Учение о Троице, вообще говоря, должно быть основою всякой науки. Нам скажут, что это учение недоказуемо. — Конечно, недоказуемо. Но доказательством со времени появления аристотелевой логики («Οργανον“) считается не непосредственная интуиция объекта или созерцание, которое может быть и ошибочным, а — дедукция, т. е. выведение некоторого общего отвлеченного понятия из другого, более общего и более отвлеченного: «вида» (species) из «рода» (genus). Самые же общие понятия (так называемые «категории») ни из чего не выводятся и, следовательно, нет пути для их доказательства. Поэтому на первый взгляд стройное царство аристотелевых общих понятий на самом деле как бы висит в воздухе, не имея опорных точек ни на земле (т. е. в конкретном, индивидуальном — понятие может выражать только знание общего), ни на небе, т. к. наиболее общие понятия недоказуемы и, в лучшем случае, лишь гипотетически обладают реальным содержанием.

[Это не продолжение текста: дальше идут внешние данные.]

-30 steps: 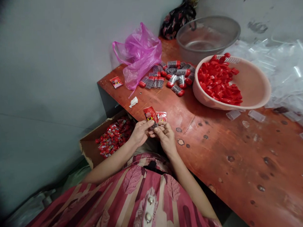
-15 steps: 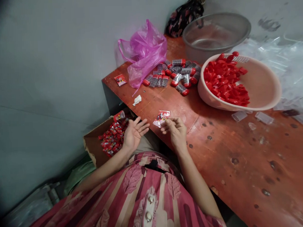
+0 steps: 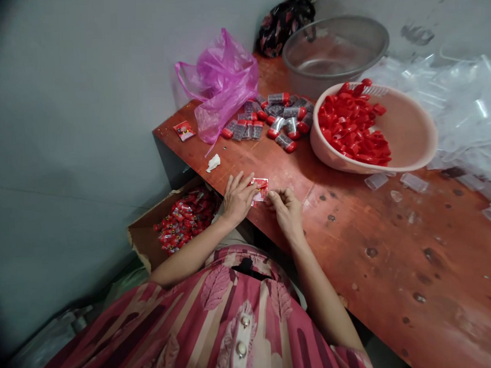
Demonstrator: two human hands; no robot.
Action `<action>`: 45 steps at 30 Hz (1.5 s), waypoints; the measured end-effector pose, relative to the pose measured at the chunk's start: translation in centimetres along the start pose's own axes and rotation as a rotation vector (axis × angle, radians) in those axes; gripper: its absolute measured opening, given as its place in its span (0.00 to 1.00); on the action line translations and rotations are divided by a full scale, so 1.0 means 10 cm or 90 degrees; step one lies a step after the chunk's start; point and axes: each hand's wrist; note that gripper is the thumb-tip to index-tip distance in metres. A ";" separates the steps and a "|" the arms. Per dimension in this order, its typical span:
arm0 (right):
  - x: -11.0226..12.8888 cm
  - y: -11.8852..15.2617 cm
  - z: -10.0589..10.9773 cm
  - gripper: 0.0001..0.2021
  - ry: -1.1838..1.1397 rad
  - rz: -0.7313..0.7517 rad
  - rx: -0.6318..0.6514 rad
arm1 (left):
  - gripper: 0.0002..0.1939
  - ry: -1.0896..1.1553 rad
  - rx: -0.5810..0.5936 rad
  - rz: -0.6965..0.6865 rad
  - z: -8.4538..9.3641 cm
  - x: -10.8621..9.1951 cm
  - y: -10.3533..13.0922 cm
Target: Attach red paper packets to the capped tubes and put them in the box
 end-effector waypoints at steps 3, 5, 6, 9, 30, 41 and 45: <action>-0.03 -0.12 -0.05 0.15 0.030 0.047 -0.026 | 0.13 0.043 -0.014 -0.002 0.03 -0.02 0.03; -0.01 -0.19 -0.09 0.19 -0.011 0.042 -0.006 | 0.13 0.093 -0.010 -0.007 0.07 -0.06 0.05; 0.01 -0.21 -0.11 0.19 -0.041 0.032 0.007 | 0.13 0.128 -0.007 -0.004 0.11 -0.08 0.06; 0.10 -0.26 -0.15 0.19 -0.097 0.013 0.019 | 0.18 0.286 -0.004 0.072 0.22 -0.12 0.07; 0.46 -1.55 -0.14 0.18 0.980 0.133 0.241 | 0.12 0.922 0.131 0.597 0.52 0.04 -0.02; 0.28 -1.42 0.23 0.19 0.903 0.474 0.534 | 0.05 1.108 0.031 0.678 0.52 0.07 -0.11; 0.24 -1.12 0.18 0.12 0.775 0.388 0.366 | 0.06 1.124 -0.019 0.692 0.51 0.08 -0.11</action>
Point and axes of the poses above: each hand's wrist, its own y-axis away from the middle knuckle, its own z-axis out of the back of the hand, x = y × z, and after that the axes turned 9 degrees about z, right-handed
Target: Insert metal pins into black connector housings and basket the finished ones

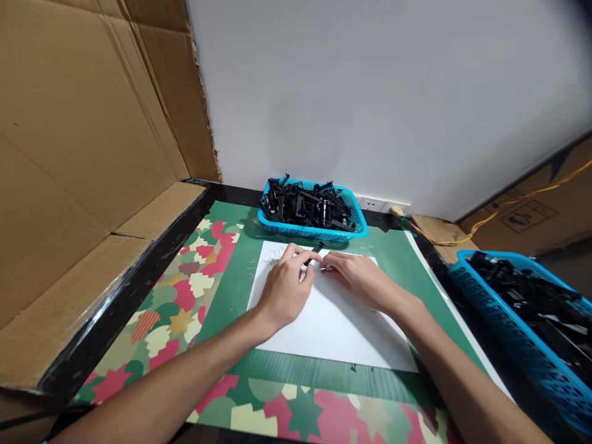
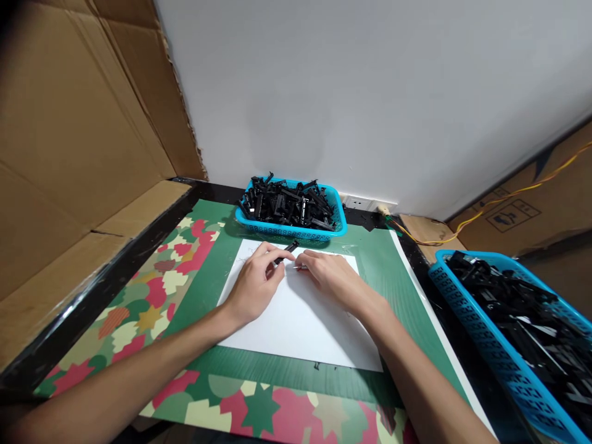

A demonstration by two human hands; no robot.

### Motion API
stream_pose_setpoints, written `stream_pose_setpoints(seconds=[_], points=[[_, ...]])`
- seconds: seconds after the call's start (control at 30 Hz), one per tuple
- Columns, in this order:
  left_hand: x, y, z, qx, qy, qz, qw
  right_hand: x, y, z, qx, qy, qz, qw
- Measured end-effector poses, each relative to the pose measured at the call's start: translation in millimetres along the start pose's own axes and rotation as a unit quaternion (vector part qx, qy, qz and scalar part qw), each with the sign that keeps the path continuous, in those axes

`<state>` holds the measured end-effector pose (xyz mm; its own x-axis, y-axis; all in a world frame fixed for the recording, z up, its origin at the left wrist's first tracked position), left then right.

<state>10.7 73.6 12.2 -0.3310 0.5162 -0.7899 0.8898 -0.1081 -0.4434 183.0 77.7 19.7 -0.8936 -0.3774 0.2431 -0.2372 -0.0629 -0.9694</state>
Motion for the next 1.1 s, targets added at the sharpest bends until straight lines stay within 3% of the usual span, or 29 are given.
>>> stream_pose_setpoints(seconds=[0.37,0.47,0.57,0.67,0.83,0.97,1.1], points=[[5,-1.6,-2,-0.005,0.004,-0.017,1.000,-1,9,-7,0.020,0.033,-0.021,0.999],[4,-3.5,-2,-0.004,0.002,-0.019,1.000,-2,5,-3,0.017,0.044,-0.084,0.995],[3,-4.7,-3,0.010,-0.001,-0.006,1.000,0,-8,4,0.021,0.055,-0.245,0.968],[-2,-3.6,-3,0.031,0.016,0.028,0.999,5,-17,9,0.039,0.061,-0.398,0.915],[-11,1.0,1,0.062,0.052,0.051,0.995,11,-13,10,0.061,0.068,-0.519,0.850],[-11,2.2,2,0.063,0.053,0.054,0.995,9,-8,9,0.040,0.081,-0.537,0.839],[-9,0.9,1,0.051,0.041,0.067,0.996,6,-11,12,-0.014,0.083,-0.497,0.864]])
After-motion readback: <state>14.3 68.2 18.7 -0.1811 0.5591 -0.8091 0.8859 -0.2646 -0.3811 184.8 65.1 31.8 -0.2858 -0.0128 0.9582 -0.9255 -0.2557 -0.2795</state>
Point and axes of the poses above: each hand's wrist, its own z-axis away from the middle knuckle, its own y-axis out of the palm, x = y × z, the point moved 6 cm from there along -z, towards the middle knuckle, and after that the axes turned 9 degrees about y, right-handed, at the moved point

Обращаясь к троичности Божества мы также, в рамках философского рассуждения, обладаем (пока) только гипотетическим основанием бытия и познания.
Нет сомнения, что учение о Троице свидетельствует само за себя своим неисчерпаемым богатством и своей упорядочествующей и систематизирующей силой, которая без натяжек и внутренних противоречий все согласует, всему находит свое место, вес уясняет. Очень важно, чтобы положения, имеющие общие основания, находились в логически–диалектической связи (ср. категорию «случайности» у Аристотеля). Познанию, идущему от такого основания, уясняется органическая цельность мира и смысл действительности, которая нещадно искажается теориями, претендующими на «объективное» (а на самом деле составленное на плохо пригнанных и не имеющих внутреннего единства кусков) изображение мира. Пусть такого рода теории процветают в головах их поборников, — факты сами собой сходятся к системе, постулирующей единство в Боге, и тогда вселенная открывает нам «смысл» своего существования. Теории, идущие от ложных оснований, неизбежно опровергают сами себя: раскрытие такого основания на известной ступени приводит к несогласуемым положениям, противоречащим друг другу и не соответствующим объективному бытию (таковы, например, теория Канта, феноменализм, солипсизм, эволюционизм, экзистенциализм, вообще все идеалистические, отвергающие объективное бытие, теории, как и таящая в себе полное отрицание познаваемости мира материалистическая метафизика), т. е. раскрытие ложного (недостаточного, одностороннего) основания есть всегда и его reductio ad absurdum.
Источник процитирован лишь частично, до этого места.